* Your instructions:
Before repeating the entries below, strip out every picture and keep all else as it is.

▼▼▼

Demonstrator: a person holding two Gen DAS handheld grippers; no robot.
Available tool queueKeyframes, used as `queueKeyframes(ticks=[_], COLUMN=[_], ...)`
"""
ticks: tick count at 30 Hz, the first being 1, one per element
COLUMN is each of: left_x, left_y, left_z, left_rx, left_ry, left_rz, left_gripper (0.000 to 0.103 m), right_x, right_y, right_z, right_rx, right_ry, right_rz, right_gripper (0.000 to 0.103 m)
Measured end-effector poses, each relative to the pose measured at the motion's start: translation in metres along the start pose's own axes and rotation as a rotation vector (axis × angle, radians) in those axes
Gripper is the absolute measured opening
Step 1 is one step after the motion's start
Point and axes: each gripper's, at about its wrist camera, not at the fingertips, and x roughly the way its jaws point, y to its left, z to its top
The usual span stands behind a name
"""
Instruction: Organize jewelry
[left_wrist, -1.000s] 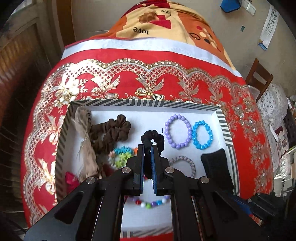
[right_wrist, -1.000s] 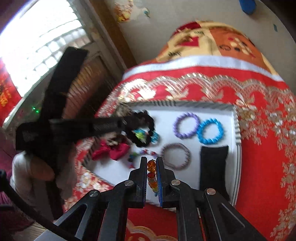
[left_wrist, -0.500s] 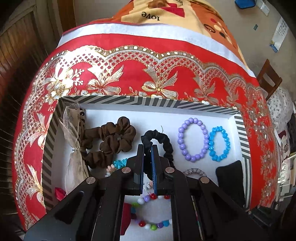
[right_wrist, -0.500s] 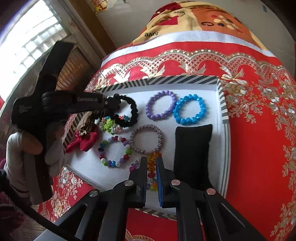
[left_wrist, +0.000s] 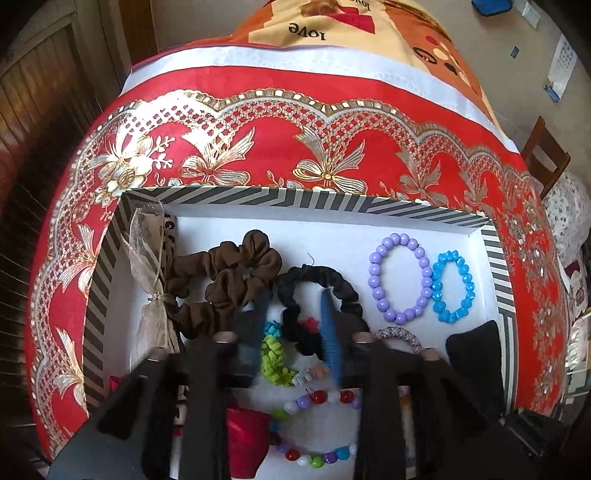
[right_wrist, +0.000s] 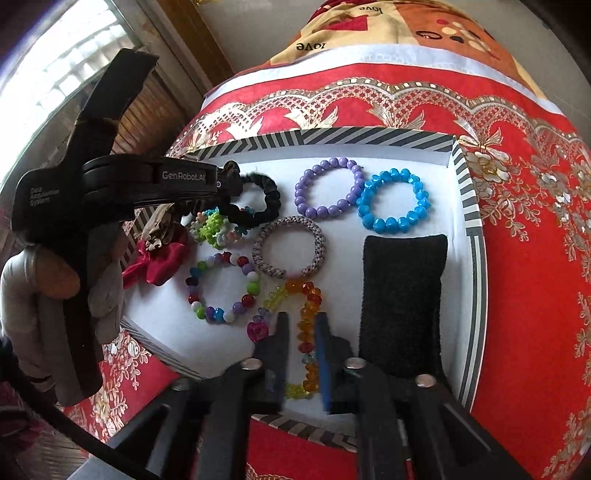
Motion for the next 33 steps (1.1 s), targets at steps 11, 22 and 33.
queueKeyframes(ticks=[11, 22, 33], left_x=[-0.050, -0.102, -0.137], left_y=[0.003, 0.014, 0.003], left_z=[-0.026, -0.083, -0.121], left_rx=[0.017, -0.020, -0.024], left_ry=[-0.105, -0.154, -0.192], left_rz=[0.118, 0.171, 0.214], left_gripper=[0.039, 0.039, 0.039], right_x=[-0.035, -0.064, -0.085], right_y=[0.006, 0.016, 0.033], right_z=[-0.004, -0.015, -0.028], right_rx=[-0.015, -0.001, 0.001], right_ry=[-0.103, -0.171, -0.223], right_rz=[-0.025, -0.069, -0.099], right_gripper=[0.032, 0.036, 0.036])
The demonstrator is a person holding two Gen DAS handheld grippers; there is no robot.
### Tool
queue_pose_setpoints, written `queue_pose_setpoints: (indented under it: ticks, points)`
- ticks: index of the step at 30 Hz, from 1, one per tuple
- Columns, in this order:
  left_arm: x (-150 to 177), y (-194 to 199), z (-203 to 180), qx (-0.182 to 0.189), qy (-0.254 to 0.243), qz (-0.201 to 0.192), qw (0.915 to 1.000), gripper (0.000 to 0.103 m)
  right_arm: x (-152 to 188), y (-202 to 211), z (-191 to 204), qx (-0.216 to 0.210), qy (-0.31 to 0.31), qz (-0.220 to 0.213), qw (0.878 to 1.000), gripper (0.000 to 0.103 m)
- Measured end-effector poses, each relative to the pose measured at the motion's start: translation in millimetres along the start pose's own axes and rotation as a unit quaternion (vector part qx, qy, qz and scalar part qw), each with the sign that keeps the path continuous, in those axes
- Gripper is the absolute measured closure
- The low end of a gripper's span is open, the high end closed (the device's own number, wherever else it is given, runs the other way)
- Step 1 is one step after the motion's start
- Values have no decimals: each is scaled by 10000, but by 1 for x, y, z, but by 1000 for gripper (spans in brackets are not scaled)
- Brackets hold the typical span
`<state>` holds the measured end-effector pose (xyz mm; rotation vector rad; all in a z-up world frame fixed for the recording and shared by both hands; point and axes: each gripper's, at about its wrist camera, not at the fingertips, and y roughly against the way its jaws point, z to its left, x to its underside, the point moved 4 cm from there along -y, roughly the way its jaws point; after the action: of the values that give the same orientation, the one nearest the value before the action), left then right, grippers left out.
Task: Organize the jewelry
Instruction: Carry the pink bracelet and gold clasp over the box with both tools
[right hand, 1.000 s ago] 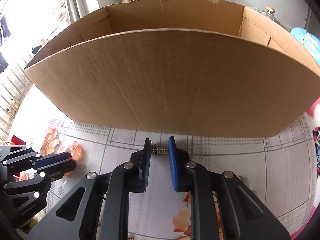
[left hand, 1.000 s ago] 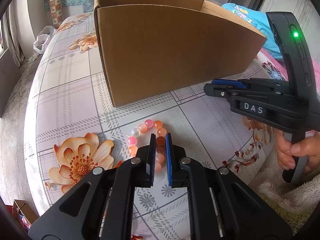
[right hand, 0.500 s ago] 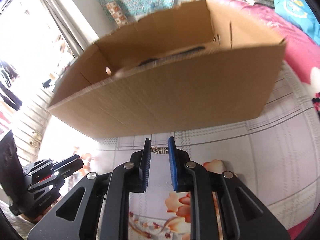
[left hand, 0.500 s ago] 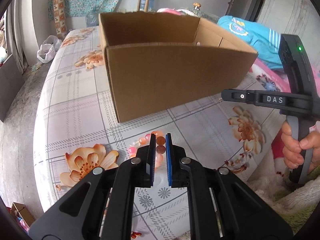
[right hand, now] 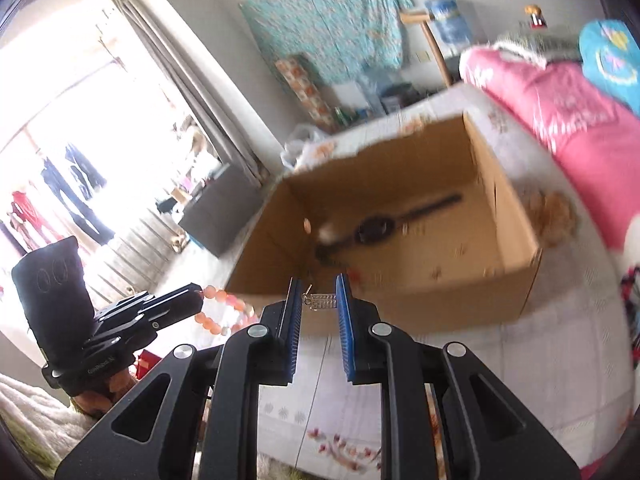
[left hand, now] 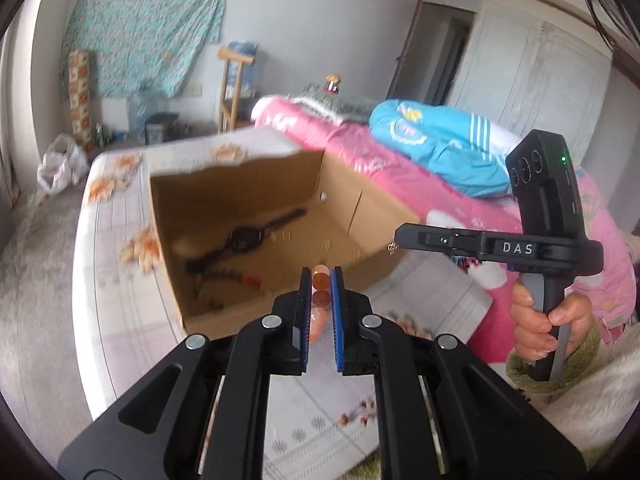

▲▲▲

* Exercise answer:
Demonstrator: a person holding two Gen DAS handheld grippers; no robot.
Available tool queueKeyframes, used as `queueKeyframes(ticks=[_], COLUMN=[_], ...)`
"""
ticks: tick count at 30 Hz, the first being 1, one per element
COLUMN is each of: left_x, left_y, left_z, left_rx, left_ry, left_rz, left_gripper (0.000 to 0.103 m), right_x, right_y, right_z, right_rx, right_ry, right_rz, right_gripper (0.000 to 0.103 m)
Measured end-effector poses, each relative to the pose measured at the motion's start: translation in metres along the start pose's own axes and rotation as a rotation vector (axis × angle, radians) in those axes
Gripper is the absolute measured opening
Step 1 is one step after the motion's start
Point and axes: each gripper's, at about its wrist camera, not at the fingertips, and x roughly the way its jaws point, y to its left, z to its top
The usual span stands behind a name
"""
Instruction: Organize jewelry
[left_wrist, -1.000s] 
[right_wrist, -1.000s] 
[left_wrist, -0.500s] 
[right_wrist, -0.500s] 
[left_wrist, +0.000s] 
[right_wrist, +0.000s] 
Motion for the next 33 steps (1.1 s), targets at steps 11, 22 and 33.
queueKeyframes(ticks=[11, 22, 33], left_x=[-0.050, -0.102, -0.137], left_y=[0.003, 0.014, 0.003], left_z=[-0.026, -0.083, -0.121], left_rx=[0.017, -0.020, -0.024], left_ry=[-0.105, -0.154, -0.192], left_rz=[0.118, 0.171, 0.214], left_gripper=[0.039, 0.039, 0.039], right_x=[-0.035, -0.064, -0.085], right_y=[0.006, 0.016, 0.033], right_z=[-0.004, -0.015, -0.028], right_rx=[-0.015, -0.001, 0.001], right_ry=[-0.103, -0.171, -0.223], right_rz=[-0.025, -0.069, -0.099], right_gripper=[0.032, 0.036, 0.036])
The demonstrator is a person holding two Gen DAS handheld grippers; there is no robot.
### Tool
queue_pose_setpoints, written `queue_pose_setpoints: (indented under it: ticks, points)`
- ticks: index of the step at 30 Hz, from 1, one per tuple
- Columns, in this order:
  left_arm: x (-150 to 177), y (-194 to 199), z (-203 to 180), qx (-0.182 to 0.189), qy (-0.254 to 0.243), qz (-0.201 to 0.192), qw (0.915 to 1.000), gripper (0.000 to 0.103 m)
  right_arm: x (-152 to 188), y (-202 to 211), z (-191 to 204), qx (-0.216 to 0.210), qy (-0.31 to 0.31), qz (-0.220 to 0.213), qw (0.878 to 1.000), gripper (0.000 to 0.103 m)
- Measured end-effector poses, each relative to the pose measured at the motion's start: translation in millimetres along the start pose's own axes and rotation as a unit quaternion (vector part qx, qy, qz and scalar part qw), each with the sign that keeps the path continuous, in those axes
- Gripper is the absolute measured closure
- The low end of a gripper's span is open, the high end closed (the device's own number, wherever else it is given, runs the other way)
- Step 1 is one step after the motion's start
- Values have no decimals: each is scaled by 10000, but by 1 for x, y, z, but by 1000 for gripper (spans in brackets are not scaled)
- Brackets hold the typical span
`<state>` holds the measured end-effector pose (xyz mm; rotation vector rad; all in a z-up world frame fixed for the recording and shared by both hands; point and axes: each gripper's, at about its wrist camera, not at the fingertips, and y roughly against the way its jaws point, z to its left, x to its underside, the point moved 4 cm from there along -y, roughly the way its jaws point; after the action: of the values that give the same orientation, the one nearest the value before the action), left then right, grippers left out.
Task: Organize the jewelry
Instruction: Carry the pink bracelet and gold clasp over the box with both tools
[right hand, 1.000 s ago] 
[left hand, 1.000 s ago] 
[right hand, 0.500 s ago] 
[left hand, 0.500 s ago] 
[right hand, now] 
[left hand, now] 

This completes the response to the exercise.